» Your instructions
Scan the lines below for "determine" and copy the matches.

» Extracted information

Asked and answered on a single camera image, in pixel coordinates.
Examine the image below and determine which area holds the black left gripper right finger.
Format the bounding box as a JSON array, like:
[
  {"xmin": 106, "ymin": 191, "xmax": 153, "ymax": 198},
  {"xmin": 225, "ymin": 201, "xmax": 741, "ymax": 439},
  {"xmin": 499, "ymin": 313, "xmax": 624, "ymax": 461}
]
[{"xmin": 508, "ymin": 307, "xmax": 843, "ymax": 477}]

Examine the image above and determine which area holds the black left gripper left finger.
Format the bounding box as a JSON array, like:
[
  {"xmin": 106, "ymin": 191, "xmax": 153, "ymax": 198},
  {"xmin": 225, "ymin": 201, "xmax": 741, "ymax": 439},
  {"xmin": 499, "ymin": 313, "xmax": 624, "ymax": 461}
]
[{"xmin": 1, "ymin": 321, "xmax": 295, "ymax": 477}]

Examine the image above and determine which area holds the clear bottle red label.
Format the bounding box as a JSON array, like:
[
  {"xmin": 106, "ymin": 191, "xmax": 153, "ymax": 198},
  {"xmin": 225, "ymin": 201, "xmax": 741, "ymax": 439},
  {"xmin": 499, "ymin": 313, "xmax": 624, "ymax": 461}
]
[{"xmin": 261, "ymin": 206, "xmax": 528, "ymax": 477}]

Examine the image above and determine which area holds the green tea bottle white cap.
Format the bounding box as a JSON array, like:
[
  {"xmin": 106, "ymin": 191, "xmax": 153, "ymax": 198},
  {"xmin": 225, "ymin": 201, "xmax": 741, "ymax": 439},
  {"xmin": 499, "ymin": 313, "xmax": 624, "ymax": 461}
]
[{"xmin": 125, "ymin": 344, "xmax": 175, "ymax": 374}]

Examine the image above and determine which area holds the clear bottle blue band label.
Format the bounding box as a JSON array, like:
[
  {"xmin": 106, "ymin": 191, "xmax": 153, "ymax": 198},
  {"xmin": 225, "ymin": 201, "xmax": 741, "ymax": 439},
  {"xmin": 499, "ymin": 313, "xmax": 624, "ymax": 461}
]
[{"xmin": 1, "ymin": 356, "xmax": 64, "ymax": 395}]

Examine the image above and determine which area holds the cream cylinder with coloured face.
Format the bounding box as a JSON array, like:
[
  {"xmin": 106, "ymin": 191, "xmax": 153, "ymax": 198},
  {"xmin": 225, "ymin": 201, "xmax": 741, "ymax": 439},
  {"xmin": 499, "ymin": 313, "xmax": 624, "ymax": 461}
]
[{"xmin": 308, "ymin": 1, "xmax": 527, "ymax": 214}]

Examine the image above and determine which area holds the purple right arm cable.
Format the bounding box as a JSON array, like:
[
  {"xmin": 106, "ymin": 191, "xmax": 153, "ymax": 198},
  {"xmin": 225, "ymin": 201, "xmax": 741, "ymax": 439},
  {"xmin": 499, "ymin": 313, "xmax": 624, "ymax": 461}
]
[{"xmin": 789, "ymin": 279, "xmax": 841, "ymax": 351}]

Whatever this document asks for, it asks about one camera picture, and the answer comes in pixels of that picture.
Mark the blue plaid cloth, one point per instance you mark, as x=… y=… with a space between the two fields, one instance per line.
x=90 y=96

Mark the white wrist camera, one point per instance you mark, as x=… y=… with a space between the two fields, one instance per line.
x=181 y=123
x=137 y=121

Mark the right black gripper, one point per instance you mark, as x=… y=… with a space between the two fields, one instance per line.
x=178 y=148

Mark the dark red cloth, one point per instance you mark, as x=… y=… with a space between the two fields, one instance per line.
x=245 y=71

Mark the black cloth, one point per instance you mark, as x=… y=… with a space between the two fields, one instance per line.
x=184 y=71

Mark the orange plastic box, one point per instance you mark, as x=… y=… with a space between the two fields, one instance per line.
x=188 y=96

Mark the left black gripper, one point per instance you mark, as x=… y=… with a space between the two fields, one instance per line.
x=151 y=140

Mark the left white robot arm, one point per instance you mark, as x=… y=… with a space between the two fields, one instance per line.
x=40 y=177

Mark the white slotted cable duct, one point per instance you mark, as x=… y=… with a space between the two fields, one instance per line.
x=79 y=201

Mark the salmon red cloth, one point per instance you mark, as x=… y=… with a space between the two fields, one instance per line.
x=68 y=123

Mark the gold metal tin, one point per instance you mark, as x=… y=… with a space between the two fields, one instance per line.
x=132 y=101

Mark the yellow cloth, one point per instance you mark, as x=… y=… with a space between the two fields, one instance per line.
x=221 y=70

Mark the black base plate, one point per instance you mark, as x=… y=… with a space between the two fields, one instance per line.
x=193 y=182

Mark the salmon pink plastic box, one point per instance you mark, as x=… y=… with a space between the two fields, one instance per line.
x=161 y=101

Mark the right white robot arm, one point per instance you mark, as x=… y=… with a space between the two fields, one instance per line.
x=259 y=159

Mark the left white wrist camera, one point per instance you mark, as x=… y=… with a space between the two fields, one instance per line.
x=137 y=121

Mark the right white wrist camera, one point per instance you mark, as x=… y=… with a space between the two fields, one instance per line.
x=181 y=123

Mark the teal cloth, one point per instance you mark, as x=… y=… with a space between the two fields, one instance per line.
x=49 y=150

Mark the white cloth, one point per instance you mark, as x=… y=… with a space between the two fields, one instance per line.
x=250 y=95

» Task result
Examine the image below and determine which area holds the black left gripper right finger.
Examine the image above and determine which area holds the black left gripper left finger.
Examine the image above and determine which area holds the clear bottle red label.
Examine the image above and determine which area holds the green tea bottle white cap.
Examine the image above and determine which area holds the clear bottle blue band label.
Examine the image above and determine which area holds the cream cylinder with coloured face.
Examine the image above and determine which area holds the purple right arm cable.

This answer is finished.